Information supplied section start

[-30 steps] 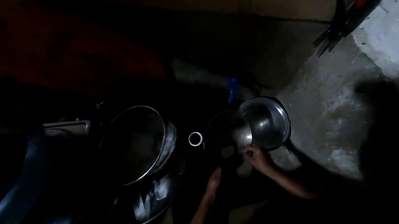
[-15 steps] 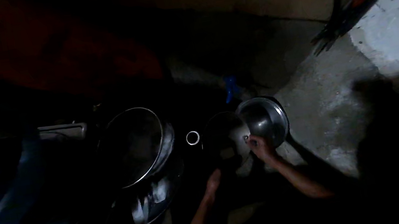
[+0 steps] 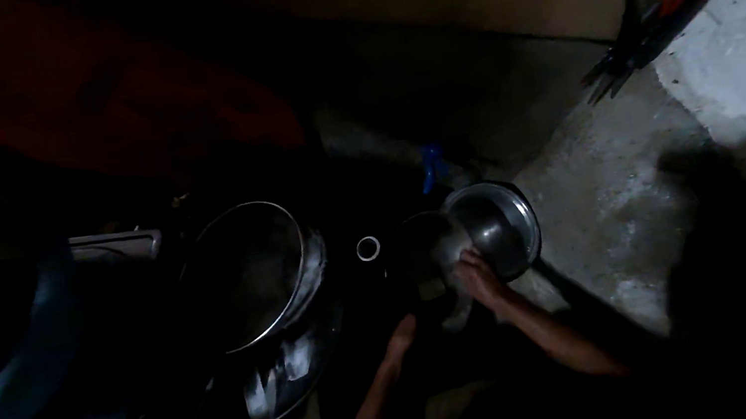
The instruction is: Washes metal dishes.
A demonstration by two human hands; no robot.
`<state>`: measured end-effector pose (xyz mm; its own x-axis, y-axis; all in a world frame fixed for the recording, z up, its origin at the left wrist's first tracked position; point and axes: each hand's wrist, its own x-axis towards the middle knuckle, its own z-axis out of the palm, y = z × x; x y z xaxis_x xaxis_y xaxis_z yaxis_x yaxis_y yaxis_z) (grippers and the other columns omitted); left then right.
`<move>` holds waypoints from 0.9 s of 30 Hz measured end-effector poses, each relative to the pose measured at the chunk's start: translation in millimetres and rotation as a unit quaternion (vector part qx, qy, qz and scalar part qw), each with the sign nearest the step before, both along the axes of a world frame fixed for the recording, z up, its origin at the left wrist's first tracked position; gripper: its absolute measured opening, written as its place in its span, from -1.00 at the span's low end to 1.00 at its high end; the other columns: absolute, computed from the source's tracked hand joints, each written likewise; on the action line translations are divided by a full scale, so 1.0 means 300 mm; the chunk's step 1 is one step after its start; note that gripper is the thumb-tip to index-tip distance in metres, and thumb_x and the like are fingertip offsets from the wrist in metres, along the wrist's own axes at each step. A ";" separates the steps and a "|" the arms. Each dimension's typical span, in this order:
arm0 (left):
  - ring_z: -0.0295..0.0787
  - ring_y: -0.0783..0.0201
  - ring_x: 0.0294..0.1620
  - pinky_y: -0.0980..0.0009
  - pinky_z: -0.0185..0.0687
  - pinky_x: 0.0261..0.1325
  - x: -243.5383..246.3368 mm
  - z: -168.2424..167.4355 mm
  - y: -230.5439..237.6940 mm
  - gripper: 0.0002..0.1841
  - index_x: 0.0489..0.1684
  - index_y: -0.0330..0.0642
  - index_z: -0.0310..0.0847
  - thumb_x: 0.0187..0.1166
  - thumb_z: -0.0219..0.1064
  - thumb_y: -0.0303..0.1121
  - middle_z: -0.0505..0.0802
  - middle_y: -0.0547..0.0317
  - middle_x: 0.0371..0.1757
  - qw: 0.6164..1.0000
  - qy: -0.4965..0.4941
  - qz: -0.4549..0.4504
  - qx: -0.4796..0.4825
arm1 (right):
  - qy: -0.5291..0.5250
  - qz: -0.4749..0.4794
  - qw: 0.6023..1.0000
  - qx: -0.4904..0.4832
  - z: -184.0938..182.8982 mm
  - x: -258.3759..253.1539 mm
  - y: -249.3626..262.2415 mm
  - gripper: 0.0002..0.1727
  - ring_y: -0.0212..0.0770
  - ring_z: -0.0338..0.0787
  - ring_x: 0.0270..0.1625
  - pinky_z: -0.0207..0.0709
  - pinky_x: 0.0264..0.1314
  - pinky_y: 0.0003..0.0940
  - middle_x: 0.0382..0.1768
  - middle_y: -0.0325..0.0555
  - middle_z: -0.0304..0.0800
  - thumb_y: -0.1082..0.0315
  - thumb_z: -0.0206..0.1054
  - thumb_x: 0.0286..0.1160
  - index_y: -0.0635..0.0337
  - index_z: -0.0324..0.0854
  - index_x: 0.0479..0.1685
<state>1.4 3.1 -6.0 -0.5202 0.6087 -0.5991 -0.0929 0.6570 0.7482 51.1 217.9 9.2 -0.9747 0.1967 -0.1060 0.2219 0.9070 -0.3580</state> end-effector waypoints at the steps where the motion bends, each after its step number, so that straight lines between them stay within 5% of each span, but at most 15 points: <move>1: 0.65 -0.12 0.36 0.04 0.49 0.47 -0.005 0.003 0.008 -0.61 0.45 -0.47 0.49 0.82 0.10 -0.37 0.69 -0.37 0.35 1.000 -0.004 -0.013 -0.004 | 0.008 0.009 1.000 0.026 0.023 -0.040 0.058 -0.69 0.20 0.62 0.50 0.38 0.66 0.03 0.32 0.21 0.74 0.46 0.16 0.68 0.31 0.78 0.17; 4: 0.65 0.09 -0.12 0.19 0.60 0.00 -0.014 -0.007 0.015 -0.64 0.39 -0.41 0.50 0.85 0.06 -0.32 0.71 -0.20 0.05 0.998 -0.047 0.025 -0.020 | 0.059 0.054 0.992 0.101 0.040 -0.097 0.110 -0.66 0.18 0.63 0.50 0.43 0.59 0.09 0.36 0.13 0.75 0.51 0.17 0.67 0.21 0.77 0.27; 6: 0.67 0.06 -0.05 0.17 0.60 0.08 -0.016 -0.009 0.016 -0.64 0.39 -0.44 0.50 0.84 0.07 -0.34 0.72 -0.25 0.09 0.997 -0.045 0.055 -0.008 | 0.064 0.042 0.993 0.095 0.021 -0.064 0.061 -0.69 0.15 0.68 0.45 0.50 0.57 0.00 0.29 0.14 0.78 0.44 0.18 0.69 0.25 0.78 0.22; 10: 0.58 -0.08 0.45 0.09 0.41 0.54 -0.001 -0.006 -0.023 -0.59 0.50 -0.50 0.43 0.85 0.03 -0.37 0.64 -0.37 0.43 0.995 -0.049 0.086 0.026 | 0.028 -0.029 0.998 -0.050 -0.035 0.056 -0.158 -0.76 0.13 0.76 0.29 0.55 0.51 -0.07 0.11 0.26 0.80 0.44 0.25 0.61 0.41 0.81 -0.05; 13: 0.57 -0.14 0.48 0.05 0.39 0.56 0.002 0.013 -0.030 -0.60 0.48 -0.51 0.44 0.84 0.05 -0.39 0.64 -0.39 0.44 0.999 -0.021 0.032 0.002 | 0.017 -0.015 0.999 -0.031 -0.041 0.043 -0.106 -0.73 0.16 0.73 0.35 0.51 0.54 -0.04 0.16 0.26 0.78 0.41 0.22 0.65 0.39 0.79 0.04; 15: 0.64 -0.10 0.37 0.05 0.48 0.47 -0.008 0.010 -0.015 -0.61 0.46 -0.45 0.48 0.81 0.13 -0.36 0.69 -0.34 0.37 1.000 -0.025 -0.013 0.000 | 0.033 0.010 0.998 0.047 -0.014 -0.009 0.022 -0.70 0.23 0.67 0.43 0.46 0.59 0.03 0.23 0.27 0.77 0.42 0.18 0.68 0.33 0.78 0.14; 17: 0.71 0.09 0.00 0.17 0.63 0.12 -0.024 -0.004 -0.001 -0.64 0.36 -0.37 0.55 0.74 0.25 -0.31 0.76 -0.18 0.11 0.998 -0.051 -0.026 -0.006 | 0.066 0.009 0.993 0.102 0.003 -0.059 0.090 -0.70 0.20 0.69 0.43 0.51 0.55 0.00 0.23 0.18 0.79 0.40 0.18 0.70 0.22 0.79 0.18; 21: 0.45 0.30 -0.43 0.37 0.48 -0.33 -0.028 -0.024 -0.003 -0.67 0.34 -0.37 0.50 0.86 0.04 -0.31 0.65 0.00 -0.19 0.991 -0.116 0.059 0.013 | 0.108 -0.072 0.988 -0.079 0.038 -0.086 -0.031 -0.71 -0.05 0.77 0.29 0.59 0.46 -0.20 0.15 0.08 0.83 0.28 0.32 0.65 0.24 0.80 0.13; 24: 0.49 0.31 -0.39 0.37 0.50 -0.28 -0.017 0.000 -0.011 -0.67 0.31 -0.36 0.53 0.85 0.06 -0.30 0.67 0.01 -0.18 0.991 -0.108 0.071 0.028 | 0.044 -0.048 0.982 -0.180 0.005 -0.035 -0.215 -0.73 -0.07 0.78 0.27 0.58 0.46 -0.19 0.16 0.13 0.81 0.36 0.37 0.56 0.30 0.78 0.11; 27: 0.52 0.27 -0.33 0.33 0.54 -0.19 -0.023 0.011 -0.016 -0.68 0.31 -0.39 0.53 0.82 0.11 -0.32 0.68 -0.03 -0.14 0.994 -0.096 0.054 0.005 | 0.038 -0.039 0.992 -0.112 -0.018 -0.028 -0.203 -0.77 0.00 0.76 0.30 0.55 0.51 -0.16 0.18 0.16 0.79 0.45 0.30 0.57 0.33 0.80 0.04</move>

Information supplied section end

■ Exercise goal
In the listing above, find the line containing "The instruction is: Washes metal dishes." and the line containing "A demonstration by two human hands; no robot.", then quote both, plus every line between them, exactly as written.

■ Output
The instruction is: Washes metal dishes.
A demonstration by two human hands; no robot.

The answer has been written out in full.